(Records excerpted from a collection)
◇ ◇ ◇ ◇
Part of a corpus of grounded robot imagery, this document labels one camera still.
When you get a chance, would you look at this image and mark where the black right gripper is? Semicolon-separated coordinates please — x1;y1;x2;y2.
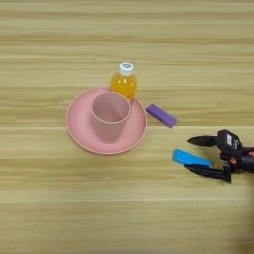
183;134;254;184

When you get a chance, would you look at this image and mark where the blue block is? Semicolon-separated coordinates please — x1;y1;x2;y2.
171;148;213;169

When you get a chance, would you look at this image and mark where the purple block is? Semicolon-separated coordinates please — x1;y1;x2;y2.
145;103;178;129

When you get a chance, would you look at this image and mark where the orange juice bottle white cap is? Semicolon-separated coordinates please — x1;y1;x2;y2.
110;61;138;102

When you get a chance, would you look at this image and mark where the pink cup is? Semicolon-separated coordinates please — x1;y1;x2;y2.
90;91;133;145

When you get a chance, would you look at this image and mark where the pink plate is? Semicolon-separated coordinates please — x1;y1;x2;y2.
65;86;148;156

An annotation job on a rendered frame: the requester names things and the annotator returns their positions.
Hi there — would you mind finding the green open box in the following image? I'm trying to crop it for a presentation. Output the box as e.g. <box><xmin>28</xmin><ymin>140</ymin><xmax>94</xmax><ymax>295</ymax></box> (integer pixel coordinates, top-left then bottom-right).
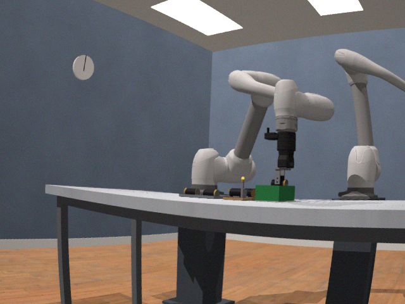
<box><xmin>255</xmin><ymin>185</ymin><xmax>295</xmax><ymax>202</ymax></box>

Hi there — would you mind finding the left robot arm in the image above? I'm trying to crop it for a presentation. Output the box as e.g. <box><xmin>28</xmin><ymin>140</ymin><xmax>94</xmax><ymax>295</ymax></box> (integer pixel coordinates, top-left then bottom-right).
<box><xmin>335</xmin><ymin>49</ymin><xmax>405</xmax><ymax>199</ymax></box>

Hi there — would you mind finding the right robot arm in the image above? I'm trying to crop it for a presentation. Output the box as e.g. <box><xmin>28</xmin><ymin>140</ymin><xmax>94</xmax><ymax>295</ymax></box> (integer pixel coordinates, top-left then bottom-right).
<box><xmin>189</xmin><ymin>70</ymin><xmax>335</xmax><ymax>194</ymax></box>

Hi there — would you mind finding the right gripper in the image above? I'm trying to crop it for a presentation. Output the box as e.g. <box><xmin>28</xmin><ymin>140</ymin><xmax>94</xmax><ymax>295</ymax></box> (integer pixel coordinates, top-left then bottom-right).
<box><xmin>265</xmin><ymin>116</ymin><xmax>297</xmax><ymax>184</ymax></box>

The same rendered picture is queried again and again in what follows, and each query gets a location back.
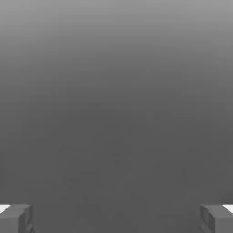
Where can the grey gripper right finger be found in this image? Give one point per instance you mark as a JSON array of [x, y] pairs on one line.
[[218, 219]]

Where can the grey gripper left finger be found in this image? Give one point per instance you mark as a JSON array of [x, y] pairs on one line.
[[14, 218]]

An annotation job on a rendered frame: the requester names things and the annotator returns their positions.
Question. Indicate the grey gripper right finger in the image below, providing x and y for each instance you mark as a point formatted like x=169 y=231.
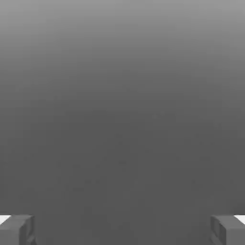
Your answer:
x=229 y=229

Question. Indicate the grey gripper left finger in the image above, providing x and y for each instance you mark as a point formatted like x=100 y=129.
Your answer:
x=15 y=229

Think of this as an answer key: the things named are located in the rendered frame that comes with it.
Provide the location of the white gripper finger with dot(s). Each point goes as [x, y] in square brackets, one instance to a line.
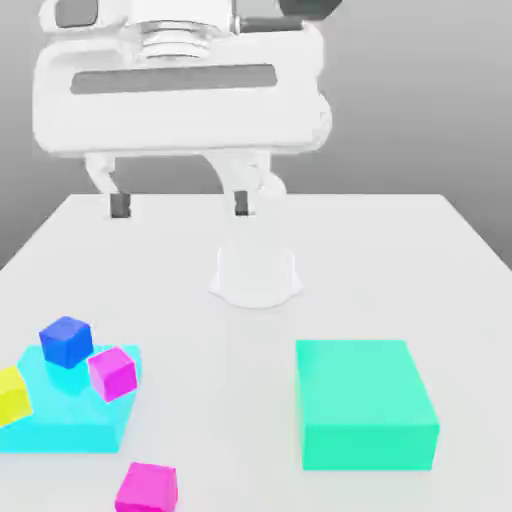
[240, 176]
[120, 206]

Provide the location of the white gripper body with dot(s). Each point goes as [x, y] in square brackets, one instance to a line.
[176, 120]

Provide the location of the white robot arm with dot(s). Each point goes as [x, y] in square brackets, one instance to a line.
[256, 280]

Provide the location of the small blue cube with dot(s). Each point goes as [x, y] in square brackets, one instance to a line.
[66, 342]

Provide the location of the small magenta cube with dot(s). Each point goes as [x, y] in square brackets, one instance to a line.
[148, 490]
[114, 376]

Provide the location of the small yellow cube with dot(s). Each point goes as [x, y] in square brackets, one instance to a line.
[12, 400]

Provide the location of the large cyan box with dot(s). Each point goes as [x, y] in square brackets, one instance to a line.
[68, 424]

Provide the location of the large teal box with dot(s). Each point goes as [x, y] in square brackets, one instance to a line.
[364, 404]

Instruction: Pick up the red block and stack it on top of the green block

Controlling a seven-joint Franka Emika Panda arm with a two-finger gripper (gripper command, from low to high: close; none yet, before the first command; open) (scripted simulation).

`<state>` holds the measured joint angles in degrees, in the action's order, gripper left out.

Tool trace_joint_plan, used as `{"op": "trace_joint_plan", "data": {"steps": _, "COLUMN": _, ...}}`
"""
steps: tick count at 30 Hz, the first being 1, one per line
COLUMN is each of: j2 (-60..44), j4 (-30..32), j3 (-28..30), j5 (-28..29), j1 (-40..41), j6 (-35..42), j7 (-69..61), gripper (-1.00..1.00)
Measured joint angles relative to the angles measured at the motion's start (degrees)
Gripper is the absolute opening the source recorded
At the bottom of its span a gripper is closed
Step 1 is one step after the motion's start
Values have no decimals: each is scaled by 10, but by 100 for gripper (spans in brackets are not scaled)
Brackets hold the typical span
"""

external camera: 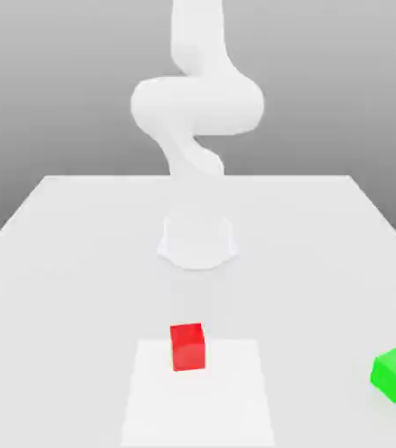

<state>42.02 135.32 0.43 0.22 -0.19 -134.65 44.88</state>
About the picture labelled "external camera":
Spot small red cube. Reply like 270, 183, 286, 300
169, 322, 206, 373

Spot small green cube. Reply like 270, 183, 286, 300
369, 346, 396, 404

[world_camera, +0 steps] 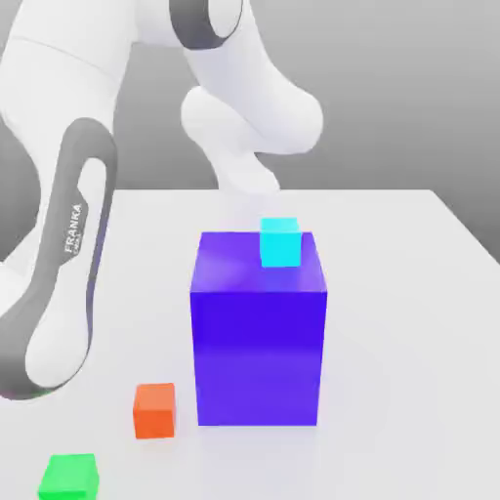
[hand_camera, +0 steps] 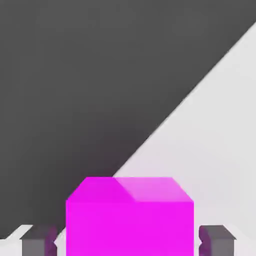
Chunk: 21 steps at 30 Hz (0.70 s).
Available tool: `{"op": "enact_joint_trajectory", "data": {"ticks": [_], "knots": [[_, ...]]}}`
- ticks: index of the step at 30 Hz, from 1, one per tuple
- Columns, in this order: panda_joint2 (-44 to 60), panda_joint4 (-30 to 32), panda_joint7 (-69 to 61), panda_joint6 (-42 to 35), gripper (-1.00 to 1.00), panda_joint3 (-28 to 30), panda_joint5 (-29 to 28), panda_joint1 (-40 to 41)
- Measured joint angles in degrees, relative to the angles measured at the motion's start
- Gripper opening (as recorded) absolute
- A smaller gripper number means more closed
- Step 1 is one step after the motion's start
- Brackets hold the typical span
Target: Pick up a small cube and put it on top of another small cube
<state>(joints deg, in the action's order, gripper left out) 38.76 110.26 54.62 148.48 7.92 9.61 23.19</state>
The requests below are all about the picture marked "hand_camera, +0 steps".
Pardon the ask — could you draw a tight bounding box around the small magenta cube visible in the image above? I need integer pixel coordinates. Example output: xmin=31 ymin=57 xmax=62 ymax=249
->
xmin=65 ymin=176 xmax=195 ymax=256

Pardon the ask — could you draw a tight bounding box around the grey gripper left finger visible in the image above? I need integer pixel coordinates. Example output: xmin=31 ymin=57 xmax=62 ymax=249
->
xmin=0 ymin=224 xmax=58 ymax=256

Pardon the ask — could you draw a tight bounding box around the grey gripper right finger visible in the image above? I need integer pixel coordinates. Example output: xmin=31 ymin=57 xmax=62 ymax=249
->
◇ ◇ ◇ ◇
__WHAT IS NEEDED__.
Above are the entries; copy out every line among them that contains the word "measured".

__RESULT__.
`<state>` holds the measured joint angles in degrees, in the action's order, gripper left out.
Measured joint angles relative to the angles measured at the motion's start (degrees)
- Measured joint angles in degrees, relative to the angles measured at the motion's start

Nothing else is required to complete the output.